ESA title

GEOFENCE

  • ACTIVITYDemonstration Project
  • STATUSOngoing
  • THEMATIC AREASafety & Security, Food & Agriculture

Objectives of the service

AgriRobot would like to provide a geofencing solution that is significantly more robust and available than GNSS-only systems, particularly near challenging field boundaries, while also incorporating protection against security threats like spoofing, directly addressing key user needs for safety, uptime, and security. Agbot manufacturers are actively working toward fully autonomous solutions, driven by the strong value proposition for farmers seeking to address labor shortages and reduce operational costs through automation. However, autonomy comes only under strict requirements for operational safety. Hence, reliable universal (non-proprietary and agbot agnostic) safety systems that support approval of autonomous operations are demanded by the segment of many smaller, upcoming or specialized agbot manufacturers that pursue a “buy, not make” strategy for the safety system. Geofencing, i.e. establishment of a virtual fence around the machine working area, is an effective safety strategy that is demanded by, but not yet provided for, the above customer segment. Current market solutions for geofencing for agbots are limited and inadequate if adaptation among users of agbot should truly scale. Our Geofence solution will help enable a higher utilization of farmland, which increasingly becomes more expensive, protect biodiversity in terms of hedgerows and the efficiency of any given agbot. 

Users and their needs

While the main users are based in Europe, the solution is equally applicable in other regions adopting autonomous farming technologies. 

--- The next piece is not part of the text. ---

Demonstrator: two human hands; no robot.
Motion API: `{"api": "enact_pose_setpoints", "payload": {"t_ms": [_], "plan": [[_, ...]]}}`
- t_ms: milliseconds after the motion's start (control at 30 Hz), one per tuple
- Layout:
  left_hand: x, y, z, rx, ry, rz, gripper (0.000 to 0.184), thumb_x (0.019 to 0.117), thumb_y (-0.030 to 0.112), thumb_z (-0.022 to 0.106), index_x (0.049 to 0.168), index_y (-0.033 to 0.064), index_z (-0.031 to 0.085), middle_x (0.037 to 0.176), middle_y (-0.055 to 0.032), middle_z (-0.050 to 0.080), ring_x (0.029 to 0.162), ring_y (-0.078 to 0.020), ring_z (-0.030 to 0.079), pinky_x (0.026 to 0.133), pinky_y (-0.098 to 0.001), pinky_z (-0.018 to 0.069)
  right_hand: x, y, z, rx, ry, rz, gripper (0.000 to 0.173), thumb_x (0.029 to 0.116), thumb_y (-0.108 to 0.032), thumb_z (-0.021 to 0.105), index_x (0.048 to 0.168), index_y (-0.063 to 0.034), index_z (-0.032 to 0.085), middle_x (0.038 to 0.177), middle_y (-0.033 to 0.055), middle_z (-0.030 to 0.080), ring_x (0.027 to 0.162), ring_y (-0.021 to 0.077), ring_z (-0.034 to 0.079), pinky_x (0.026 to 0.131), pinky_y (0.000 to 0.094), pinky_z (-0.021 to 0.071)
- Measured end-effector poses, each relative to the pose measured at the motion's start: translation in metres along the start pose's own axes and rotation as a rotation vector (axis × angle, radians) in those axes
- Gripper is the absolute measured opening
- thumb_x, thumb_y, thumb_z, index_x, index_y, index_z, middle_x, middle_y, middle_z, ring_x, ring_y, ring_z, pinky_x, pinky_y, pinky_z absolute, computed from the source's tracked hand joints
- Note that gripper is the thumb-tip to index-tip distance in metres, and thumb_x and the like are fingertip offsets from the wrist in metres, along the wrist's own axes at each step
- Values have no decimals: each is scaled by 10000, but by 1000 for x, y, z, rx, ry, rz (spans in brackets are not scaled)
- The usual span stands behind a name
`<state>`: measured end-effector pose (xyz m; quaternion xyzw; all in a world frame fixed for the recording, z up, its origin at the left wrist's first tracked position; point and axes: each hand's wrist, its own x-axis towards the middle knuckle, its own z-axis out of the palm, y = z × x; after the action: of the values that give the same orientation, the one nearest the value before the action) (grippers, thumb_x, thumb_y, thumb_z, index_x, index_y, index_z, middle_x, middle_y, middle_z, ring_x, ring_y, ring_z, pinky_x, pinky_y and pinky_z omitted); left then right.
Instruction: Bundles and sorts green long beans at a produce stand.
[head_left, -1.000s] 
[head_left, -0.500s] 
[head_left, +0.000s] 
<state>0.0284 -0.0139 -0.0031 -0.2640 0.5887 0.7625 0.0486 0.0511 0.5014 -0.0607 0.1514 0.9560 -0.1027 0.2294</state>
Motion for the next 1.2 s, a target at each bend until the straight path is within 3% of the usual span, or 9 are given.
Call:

The end users are the actual operators of agbots and autonomous machinery and represent several overlapping roles, each with distinct perspectives on safety, usability, and reliability. Farmers own and manage the land and equipment and expect reliable automation that reduces labor and improves efficiency. Contractors operate machinery across multiple farms and require consistent performance under varying conditions. Operators are responsible for day-to-day operation, maintenance, and interventions, and therefore need intuitive solutions with clear diagnostics. Supervisors oversee fleet behavior and safety compliance and require high-level assurance metrics, traceability, and effective alerting systems. 

Lost GNSS signal for autonomous field robots is subject for frustration for most OEMs end-users. The vehicle will stop its operation when the signal is lost or degraded and hence becomes inefficient and not the helping tool as expected. If the GNSS signal is lost or inaccurate, a potential loss in yield of production will be a potential direct consequence. When the agbot stops due to degraded GNSS signal, it requires a user/operator to actively resume the operation each time, so the fewer stops, the lesser frustrations at the user's end. 

Service/ system concept

The system is designed to provide reliable positioning performance and high operational safety for autonomous agricultural machinery. It delivers a continuously monitored, high-integrity position estimate, enabling the agbot to maintain reliable position error bounds even in environments where primary positioning sources are degraded and ensuring the system meets a stringent target integrity risk threshold. The system is used to dynamically assess the agbot’s proximity to predefined geofence boundaries and to trigger appropriate safety actions if the risk of boundary violation becomes unacceptable based on the current integrity level and vehicle state. The system also detects and handles localization failures to maintain operational safety, enhances availability by allowing continued operation in GNSS-degraded areas where conventional systems might otherwise halt, and generates alerts in the event of positioning signal anomalies or critical failures. In addition, it provides resilience against intentional signal manipulation through authentication techniques. 

The pilots with our customers will verify the end-to-end safety performance of the GEOFENCE system across different operational scenarios, assess robustness and availability in challenging GNSS environments, collect structured feedback from OEMs and end users on usability and operational impact, and compile detailed operational logs and performance data to support the ISO 25119 safety case and final-stage development.

 

Space Added Value

GNSS is a strategic component in agriculture and a growing volume of the agricultural data is getting stored in GIS farm management systems. Application maps, yield maps, soil maps etc. are becoming increasingly critical and the farmer needs GNSS in all locations of their fields to use these tools efficiently. Other localization sensors will struggle in the open field if there are no good structures to use, so here the GNSS represents the most suitable and affordable sensor technology for localization for precision farming as well as auto-steering and robot navigation. 

Current Status

The project started in December 2025 and has completed the Baseline Design Review (BDR) in March 2026. 

Pilot customer interviews have highlighted a very strong need for keeping uptime and maximum utilization arable land as possible among their customers. 

Machines are setup for test of the initial work with GNSS.  

Diagnostic infrastructure is being implemented in the software stack to support GNSS receiver diagnostics and general timing and checking of integrity.